Hiroshi Sakurazaka’s All You Need is Kill is an example of a spectacular Japanese novel that translated perfectly to the English language and Western audiences in the movie adaptation, Edge of Tomorrow, later renamed Live. Die. Repeat.  Kotaro Isaka’s Bullet Train, initially re-titled from its original name Maria Beetle, is the next Japanese novel on its way to the big screen, not starring Tom Cruise but Brad Pitt, expected to arrive in theaters next year.  It’s not what you’d expect, which is good or bad, depending on your tastes.  Despite that evocative title, it’s surprisingly not an action thriller.  It’s billed as social satire, like the French graphic novel turned Chris Evans movie and TV series, Snowpiercer, and that’s pretty much what readers should expect from Bullet Train, the novel, arriving in its first English edition in U.S. book stores next week.  If Snowpiercer was your thing, you may want to pre-order Bullet Train now here at Amazon.

The Taking of Pelham 1-2-3, Unstoppable, Murder on the Orient Express, Strangers on a Train, The Lady Vanishes, Von Ryan’s Express, Butch Cassidy and the Sundance Kid, Silver Streak, Source Code, and yes, Snowpiercer, are the top 10 movies you probably think of featuring train action (oh, and don’t forget the original action movie, 1903’s The Great Train Robbery, discussed here and remade several times, plus props are due for train flicks The Commuter and Trading Places).  In each of these, a train goes out of control, or it gets highjacked, or hit by an avalanche, someone is kidnapped or killed, or the train is the target of a terrorist attack–all the kinds of dangers that couple well with a fictional speeding train.

Bullet Train is more of a philosophical approach to a bag of criminal acts, a strange incident of two boys used as leverage by a group of criminals who all find themselves on a high-speed train across Japan, a train that really only serves to incorporate the writer’s obvious fanaticism for Thomas and Friends train cartoons into an endless string of analogies.  That’s right–it’s wall-to-wall Thomas and Friends references, which would seem to target a very small age group of readers who will know if these references have meaning.  Other references are dated and obscure–Steven Seagal was in a train story in Under Siege 2, but do most readers remember that?
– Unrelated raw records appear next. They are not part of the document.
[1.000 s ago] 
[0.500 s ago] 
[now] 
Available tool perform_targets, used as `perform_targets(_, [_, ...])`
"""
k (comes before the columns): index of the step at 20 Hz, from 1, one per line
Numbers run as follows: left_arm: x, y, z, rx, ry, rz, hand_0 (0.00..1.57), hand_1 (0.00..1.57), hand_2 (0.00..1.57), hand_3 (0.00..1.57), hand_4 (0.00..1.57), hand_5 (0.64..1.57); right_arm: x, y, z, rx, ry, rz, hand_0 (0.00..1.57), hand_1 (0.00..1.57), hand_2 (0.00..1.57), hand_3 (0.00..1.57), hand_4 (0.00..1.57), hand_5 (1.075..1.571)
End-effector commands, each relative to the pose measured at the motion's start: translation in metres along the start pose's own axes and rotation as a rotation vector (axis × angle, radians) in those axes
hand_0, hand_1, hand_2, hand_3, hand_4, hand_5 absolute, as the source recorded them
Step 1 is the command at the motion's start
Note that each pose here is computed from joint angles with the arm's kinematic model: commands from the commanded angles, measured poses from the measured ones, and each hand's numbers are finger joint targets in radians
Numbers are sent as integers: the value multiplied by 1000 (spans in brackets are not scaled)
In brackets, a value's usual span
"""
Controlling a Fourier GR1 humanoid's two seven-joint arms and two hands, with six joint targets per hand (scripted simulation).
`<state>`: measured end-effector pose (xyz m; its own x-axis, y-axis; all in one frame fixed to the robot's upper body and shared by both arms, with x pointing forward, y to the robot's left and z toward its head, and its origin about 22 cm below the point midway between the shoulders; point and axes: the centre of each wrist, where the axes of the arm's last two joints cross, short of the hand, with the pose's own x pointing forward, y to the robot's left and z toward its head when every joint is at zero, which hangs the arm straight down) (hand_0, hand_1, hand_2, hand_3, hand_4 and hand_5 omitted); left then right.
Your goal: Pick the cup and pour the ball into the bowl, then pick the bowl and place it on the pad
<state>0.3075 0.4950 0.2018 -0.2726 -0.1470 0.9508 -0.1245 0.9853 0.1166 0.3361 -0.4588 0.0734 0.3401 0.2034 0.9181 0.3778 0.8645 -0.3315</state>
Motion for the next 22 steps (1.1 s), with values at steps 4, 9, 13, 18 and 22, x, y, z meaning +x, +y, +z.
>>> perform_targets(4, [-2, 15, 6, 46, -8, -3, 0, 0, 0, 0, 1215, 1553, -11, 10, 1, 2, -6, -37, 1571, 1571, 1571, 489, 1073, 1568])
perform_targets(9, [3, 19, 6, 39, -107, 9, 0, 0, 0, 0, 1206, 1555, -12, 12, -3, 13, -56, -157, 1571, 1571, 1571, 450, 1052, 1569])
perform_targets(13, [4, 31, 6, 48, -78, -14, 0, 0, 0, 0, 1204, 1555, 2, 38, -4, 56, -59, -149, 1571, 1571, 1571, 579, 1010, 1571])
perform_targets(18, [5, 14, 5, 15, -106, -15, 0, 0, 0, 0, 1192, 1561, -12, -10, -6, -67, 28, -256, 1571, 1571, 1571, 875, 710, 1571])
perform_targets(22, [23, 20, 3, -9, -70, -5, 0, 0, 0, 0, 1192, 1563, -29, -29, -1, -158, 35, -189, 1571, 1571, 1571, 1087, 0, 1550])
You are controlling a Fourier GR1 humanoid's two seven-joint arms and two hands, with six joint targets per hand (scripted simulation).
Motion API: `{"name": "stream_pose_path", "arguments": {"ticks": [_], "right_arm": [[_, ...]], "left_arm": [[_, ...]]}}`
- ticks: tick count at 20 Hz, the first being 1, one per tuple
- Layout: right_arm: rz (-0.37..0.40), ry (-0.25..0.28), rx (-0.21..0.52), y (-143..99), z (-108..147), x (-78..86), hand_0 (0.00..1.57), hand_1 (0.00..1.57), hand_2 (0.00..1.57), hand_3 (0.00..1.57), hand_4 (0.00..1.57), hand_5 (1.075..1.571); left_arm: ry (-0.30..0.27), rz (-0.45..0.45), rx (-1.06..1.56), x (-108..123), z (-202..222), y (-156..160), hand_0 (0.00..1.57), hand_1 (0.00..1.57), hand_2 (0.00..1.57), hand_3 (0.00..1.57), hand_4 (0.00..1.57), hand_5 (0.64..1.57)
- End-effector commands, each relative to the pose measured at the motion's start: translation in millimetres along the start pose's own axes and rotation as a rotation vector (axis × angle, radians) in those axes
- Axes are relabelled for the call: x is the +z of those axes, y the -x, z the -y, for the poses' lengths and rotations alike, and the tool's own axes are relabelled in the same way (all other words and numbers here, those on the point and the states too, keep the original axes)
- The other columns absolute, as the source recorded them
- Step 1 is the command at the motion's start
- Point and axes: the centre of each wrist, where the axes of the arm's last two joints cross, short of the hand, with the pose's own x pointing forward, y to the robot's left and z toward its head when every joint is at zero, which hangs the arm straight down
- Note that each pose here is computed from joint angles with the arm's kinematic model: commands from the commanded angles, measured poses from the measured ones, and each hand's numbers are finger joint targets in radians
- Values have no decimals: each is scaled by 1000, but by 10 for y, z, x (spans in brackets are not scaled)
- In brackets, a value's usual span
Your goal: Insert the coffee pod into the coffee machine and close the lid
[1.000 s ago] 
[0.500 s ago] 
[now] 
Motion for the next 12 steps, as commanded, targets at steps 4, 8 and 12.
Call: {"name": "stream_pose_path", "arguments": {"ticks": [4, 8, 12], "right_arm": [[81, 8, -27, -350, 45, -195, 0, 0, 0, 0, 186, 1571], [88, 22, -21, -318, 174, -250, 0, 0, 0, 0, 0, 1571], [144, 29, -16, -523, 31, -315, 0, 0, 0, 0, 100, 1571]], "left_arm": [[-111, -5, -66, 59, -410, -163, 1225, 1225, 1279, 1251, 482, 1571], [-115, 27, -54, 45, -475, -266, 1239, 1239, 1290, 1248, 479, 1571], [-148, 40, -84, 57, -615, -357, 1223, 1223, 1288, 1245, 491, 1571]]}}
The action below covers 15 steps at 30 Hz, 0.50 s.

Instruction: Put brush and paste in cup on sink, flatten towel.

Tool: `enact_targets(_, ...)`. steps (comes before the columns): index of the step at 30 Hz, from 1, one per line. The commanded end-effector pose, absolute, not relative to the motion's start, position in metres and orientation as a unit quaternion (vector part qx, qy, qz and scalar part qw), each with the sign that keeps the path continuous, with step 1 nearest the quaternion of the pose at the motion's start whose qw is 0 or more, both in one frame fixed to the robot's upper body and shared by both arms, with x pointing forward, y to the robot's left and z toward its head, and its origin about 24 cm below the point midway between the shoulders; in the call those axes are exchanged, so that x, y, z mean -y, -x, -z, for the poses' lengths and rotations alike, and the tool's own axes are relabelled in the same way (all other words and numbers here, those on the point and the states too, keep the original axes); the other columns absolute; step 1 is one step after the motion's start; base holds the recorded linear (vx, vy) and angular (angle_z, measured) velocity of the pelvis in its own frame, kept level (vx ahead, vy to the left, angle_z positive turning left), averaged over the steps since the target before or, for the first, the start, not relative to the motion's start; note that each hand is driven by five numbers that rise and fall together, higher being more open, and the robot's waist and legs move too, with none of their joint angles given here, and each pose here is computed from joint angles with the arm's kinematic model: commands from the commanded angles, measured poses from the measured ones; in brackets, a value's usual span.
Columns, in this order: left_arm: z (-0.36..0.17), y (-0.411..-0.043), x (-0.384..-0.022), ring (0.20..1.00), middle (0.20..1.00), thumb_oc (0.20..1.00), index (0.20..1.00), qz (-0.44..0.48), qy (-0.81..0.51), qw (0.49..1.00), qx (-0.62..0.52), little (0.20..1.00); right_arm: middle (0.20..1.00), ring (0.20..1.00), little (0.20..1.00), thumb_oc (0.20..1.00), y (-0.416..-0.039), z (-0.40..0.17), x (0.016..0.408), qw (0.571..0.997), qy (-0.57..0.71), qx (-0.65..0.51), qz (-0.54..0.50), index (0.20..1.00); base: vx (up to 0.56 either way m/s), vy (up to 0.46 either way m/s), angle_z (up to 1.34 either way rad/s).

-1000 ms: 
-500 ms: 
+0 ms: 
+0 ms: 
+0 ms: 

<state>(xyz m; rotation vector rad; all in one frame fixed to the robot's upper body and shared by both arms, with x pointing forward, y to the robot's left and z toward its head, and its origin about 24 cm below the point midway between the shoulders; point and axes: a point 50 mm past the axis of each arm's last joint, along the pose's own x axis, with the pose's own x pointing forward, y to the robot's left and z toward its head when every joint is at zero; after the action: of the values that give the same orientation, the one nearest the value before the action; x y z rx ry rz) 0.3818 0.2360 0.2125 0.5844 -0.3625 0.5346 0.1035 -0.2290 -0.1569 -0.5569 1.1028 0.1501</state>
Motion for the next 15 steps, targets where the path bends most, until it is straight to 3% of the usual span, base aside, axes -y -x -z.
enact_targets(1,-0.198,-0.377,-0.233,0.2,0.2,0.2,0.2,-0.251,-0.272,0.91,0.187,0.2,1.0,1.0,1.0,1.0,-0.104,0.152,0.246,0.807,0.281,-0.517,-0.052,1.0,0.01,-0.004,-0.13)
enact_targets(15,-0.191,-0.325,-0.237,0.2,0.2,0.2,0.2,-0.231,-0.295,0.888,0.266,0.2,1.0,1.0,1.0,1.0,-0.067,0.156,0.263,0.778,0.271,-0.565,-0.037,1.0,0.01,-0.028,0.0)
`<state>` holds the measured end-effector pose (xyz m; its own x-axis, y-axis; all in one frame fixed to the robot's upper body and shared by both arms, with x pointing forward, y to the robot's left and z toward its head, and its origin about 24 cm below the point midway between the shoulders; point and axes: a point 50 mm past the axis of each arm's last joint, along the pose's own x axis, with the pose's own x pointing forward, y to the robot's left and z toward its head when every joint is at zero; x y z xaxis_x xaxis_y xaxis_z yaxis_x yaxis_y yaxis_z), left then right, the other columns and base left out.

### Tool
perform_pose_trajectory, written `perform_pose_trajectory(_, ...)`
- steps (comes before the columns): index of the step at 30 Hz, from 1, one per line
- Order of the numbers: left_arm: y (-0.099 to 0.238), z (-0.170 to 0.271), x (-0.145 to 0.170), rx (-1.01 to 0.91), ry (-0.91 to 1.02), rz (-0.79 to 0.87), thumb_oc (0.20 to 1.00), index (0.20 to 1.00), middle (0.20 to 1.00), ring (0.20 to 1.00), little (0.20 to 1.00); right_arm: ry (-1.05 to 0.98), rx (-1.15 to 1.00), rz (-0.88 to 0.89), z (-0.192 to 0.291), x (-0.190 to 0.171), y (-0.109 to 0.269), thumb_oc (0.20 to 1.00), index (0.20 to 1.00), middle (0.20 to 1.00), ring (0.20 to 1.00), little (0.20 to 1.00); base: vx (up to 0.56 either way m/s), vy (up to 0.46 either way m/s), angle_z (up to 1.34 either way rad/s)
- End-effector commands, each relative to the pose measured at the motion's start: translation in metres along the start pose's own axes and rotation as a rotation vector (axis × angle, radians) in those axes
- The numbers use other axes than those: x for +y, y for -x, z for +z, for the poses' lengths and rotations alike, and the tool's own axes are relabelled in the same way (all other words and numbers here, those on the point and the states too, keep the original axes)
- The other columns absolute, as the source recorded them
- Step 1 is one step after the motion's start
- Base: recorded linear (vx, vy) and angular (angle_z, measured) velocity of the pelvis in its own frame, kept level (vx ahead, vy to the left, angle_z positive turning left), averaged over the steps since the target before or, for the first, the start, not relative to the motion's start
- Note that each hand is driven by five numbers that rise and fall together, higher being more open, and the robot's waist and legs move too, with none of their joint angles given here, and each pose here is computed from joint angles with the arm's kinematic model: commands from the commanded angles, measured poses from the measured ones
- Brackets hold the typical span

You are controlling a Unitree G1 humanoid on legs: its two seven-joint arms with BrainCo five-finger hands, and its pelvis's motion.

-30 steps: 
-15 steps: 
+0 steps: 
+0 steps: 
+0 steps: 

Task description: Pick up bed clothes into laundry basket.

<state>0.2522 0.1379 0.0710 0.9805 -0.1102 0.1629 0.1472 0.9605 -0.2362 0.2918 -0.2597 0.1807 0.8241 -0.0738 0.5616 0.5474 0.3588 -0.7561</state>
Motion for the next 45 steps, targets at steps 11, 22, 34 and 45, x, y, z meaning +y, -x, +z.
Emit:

Somewhere inside the novel is a thin thread about a missing bag of money–used as a true MacGuffin–and an attempt to foil a kidnapping, and another attempt to use a man’s son as hostage to get him to take certain actions.  But “international bestselling thriller”?  It’s possible something was lost in translation.

The pace of Bullet Train is nothing like a bullet.  It’s a dragging, slow-moving story with more talking heads than action sequences, although deaths to occur, but almost as afterthoughts.  Instead the novel is a writing experiment about a truly unlikeable teenager who calls himself the Prince, a self-important and reckless brat playing tricks on adults–tricks that cost lives.  A motely group of assassins speculate, ruminate, and postulate, asking inane questions like whether killing people is bad.  Snowpiercer attempted to showcase philosophical themes and questions as well, which is why this may appeal to fans of that franchise.  As a summer beach novel, this is going to be a harder sell.  Maria, the title character of the Japanese edition of the novel, is barely seen.  The five assassin types aren’t quite slapstick blunderers, but they are all inept in different, sometimes bizarre ways (the character to be played by Brad Pitt is serially unlucky, to the point that he can barely function).  Manipulation-how easy it is to manipulate others, and how quickly followers will blindly follow and take inappropriate actions for a leader who is a moron–is a key theme.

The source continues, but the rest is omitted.